Work task:
Check every line in the listing below for "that". Copy the ones where it occurs.
= = = =
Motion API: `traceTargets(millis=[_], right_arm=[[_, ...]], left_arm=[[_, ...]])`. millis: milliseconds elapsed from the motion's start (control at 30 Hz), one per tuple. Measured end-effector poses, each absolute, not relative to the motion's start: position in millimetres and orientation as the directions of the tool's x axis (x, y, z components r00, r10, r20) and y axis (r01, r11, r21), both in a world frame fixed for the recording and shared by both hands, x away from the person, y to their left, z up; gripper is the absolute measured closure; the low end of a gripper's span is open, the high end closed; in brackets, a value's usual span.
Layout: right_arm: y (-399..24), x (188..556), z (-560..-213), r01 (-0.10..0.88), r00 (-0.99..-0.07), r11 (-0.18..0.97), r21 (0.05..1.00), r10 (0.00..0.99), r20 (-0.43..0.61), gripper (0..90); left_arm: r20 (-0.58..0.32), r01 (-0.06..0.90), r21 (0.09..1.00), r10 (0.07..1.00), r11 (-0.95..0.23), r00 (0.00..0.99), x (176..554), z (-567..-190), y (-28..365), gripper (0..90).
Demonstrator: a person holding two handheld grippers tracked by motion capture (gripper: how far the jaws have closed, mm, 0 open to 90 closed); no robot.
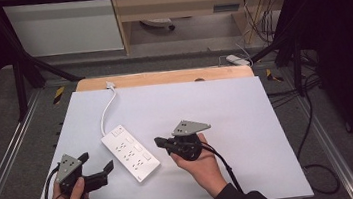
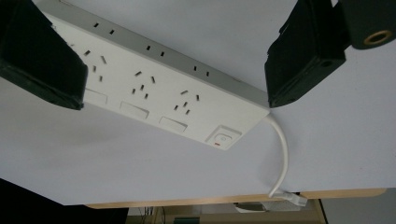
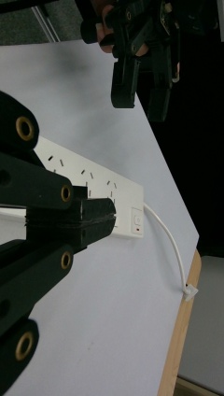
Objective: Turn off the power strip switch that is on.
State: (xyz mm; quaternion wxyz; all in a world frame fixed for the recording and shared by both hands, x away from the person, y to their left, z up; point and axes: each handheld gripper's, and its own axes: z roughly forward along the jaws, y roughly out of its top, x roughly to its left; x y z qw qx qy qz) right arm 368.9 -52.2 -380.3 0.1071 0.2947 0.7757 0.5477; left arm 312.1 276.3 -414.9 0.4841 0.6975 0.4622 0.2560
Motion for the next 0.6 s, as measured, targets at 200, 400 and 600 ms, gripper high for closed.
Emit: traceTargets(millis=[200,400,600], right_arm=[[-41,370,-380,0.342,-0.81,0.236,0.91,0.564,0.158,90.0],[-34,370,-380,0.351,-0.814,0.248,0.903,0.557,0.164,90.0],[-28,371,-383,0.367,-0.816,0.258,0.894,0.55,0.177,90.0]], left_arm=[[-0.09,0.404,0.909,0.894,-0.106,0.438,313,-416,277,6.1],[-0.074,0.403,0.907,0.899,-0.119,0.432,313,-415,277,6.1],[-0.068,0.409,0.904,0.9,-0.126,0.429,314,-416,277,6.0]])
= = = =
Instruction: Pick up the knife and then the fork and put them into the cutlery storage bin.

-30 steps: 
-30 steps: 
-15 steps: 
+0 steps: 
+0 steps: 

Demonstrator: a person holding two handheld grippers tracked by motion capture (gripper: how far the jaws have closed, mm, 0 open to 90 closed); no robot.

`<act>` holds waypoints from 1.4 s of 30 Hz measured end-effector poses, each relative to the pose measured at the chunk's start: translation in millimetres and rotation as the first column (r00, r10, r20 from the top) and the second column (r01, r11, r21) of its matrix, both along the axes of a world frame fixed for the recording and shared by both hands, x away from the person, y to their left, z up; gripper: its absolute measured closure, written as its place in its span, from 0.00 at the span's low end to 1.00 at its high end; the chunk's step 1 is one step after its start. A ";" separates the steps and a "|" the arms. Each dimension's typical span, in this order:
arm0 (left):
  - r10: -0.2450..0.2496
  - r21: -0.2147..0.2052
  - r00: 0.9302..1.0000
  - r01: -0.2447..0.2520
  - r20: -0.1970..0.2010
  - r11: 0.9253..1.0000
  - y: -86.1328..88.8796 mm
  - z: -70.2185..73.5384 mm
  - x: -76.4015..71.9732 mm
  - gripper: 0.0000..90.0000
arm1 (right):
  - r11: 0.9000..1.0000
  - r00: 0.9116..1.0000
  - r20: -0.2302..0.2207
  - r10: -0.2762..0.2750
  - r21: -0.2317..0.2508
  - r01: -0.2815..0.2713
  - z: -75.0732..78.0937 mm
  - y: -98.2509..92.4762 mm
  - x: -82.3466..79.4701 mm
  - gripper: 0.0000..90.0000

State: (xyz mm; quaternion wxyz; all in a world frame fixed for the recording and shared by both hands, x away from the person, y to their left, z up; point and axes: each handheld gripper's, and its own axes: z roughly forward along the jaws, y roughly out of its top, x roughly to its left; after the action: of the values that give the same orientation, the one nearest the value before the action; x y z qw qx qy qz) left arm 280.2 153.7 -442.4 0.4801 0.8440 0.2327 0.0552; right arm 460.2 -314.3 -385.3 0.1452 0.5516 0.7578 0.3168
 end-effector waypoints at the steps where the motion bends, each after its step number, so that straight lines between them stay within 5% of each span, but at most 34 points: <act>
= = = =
Output for this task:
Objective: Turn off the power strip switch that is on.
State: (xyz mm; quaternion wxyz; all in a world frame fixed for the recording and shared by both hands, x away from the person, y to their left, z up; point and axes: each handheld gripper's, and its own axes: z roughly forward along the jaws, y roughly out of its top, x roughly to its left; after the action: of the values that give the same orientation, the one nearest the value before the action; x y z qw qx qy qz) left arm 280.2 153.7 -442.4 0.4801 0.8440 0.2327 0.0552; right arm 460.2 -314.3 -385.3 0.1452 0.5516 0.7578 0.3168
 end-effector waypoints at the steps where the motion bends, each after its step number, so that straight lines between them stay within 5% of each span, but at most 34 points: <act>

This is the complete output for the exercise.